▶ _Task prompt_
Repeat, exactly as written, the line containing "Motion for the" and each line after it through the end of the data.

▶ _Given data_
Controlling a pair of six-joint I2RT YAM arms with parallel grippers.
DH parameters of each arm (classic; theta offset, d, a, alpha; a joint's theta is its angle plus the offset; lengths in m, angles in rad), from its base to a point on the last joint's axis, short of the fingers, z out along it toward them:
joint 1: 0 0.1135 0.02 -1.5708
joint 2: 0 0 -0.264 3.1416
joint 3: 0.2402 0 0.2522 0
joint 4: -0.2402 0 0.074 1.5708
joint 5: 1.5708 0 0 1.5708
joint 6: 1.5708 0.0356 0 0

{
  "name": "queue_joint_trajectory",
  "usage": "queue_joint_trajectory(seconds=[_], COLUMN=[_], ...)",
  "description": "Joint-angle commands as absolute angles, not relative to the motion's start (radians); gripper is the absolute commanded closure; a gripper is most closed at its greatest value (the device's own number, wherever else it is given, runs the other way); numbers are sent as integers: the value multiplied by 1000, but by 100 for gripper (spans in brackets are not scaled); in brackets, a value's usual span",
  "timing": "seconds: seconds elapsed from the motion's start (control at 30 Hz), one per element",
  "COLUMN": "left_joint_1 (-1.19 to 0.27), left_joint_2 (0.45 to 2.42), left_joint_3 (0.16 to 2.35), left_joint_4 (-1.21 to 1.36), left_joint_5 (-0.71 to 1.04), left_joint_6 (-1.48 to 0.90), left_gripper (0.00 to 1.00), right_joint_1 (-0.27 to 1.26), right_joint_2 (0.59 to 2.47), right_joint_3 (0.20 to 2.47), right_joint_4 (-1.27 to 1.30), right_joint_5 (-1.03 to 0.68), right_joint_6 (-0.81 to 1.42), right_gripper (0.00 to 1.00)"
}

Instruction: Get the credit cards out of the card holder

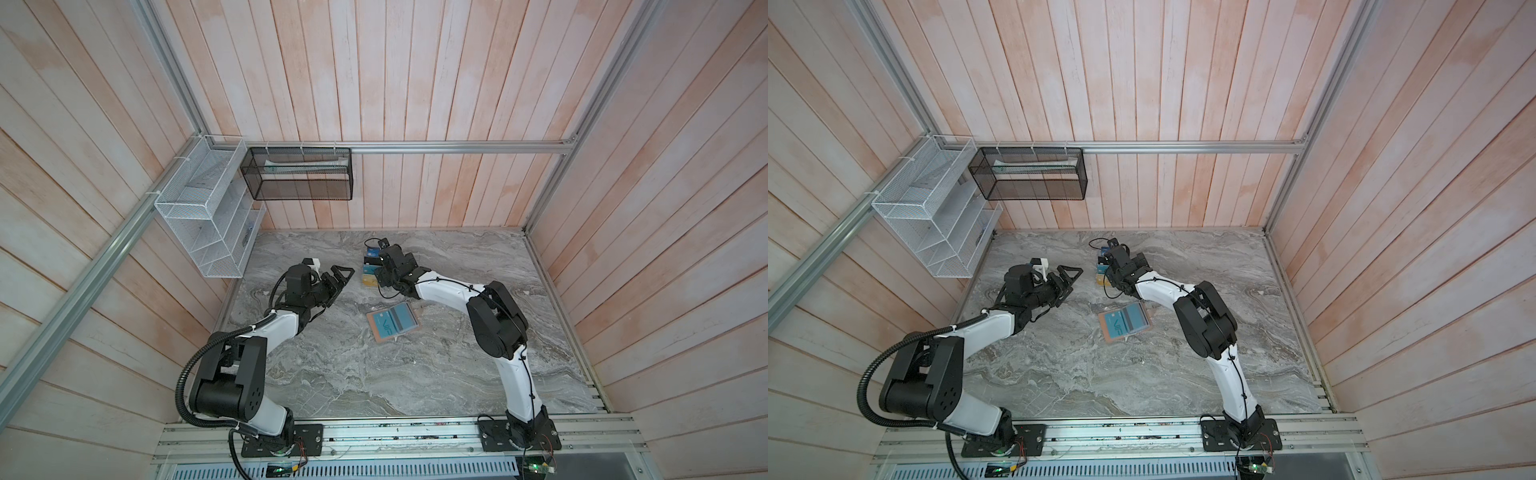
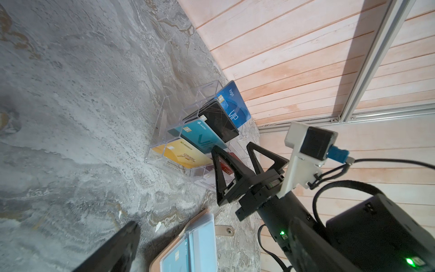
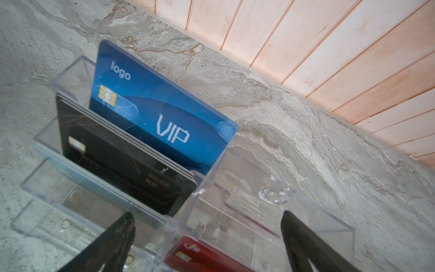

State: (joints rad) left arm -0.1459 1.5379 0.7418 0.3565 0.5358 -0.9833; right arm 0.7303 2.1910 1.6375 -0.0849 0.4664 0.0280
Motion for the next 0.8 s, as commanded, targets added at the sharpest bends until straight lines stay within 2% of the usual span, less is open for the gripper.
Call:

▶ _Reply_
Motion for the next 0.8 s, as commanded, targets added at the sharpest bends until straight lines stay within 2% of the usual span, less is open for the gripper.
Call:

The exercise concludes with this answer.